▶ **Task statement**: Extract each line of the material that follows exactly and omit its pictures.

[Source data Boundary: Start]

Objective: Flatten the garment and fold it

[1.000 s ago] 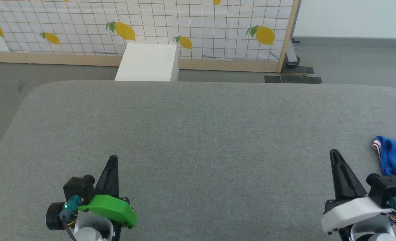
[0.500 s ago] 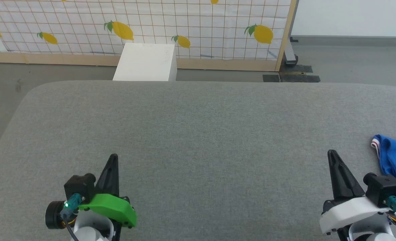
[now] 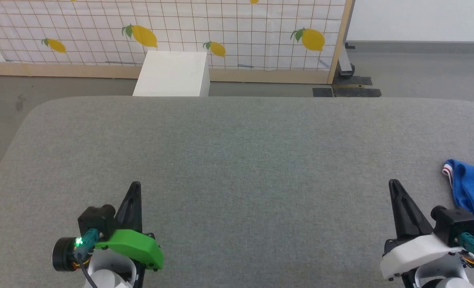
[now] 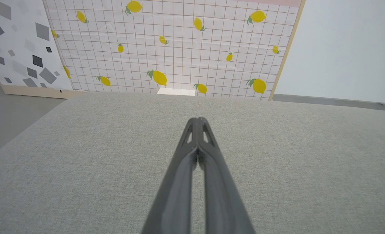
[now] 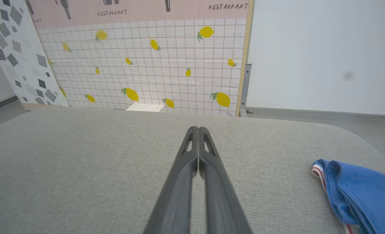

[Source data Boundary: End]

▶ **Task result**:
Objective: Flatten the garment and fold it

[1.000 s ago] 
[0.500 s ago] 
[now] 
[now] 
[now] 

That completes the output.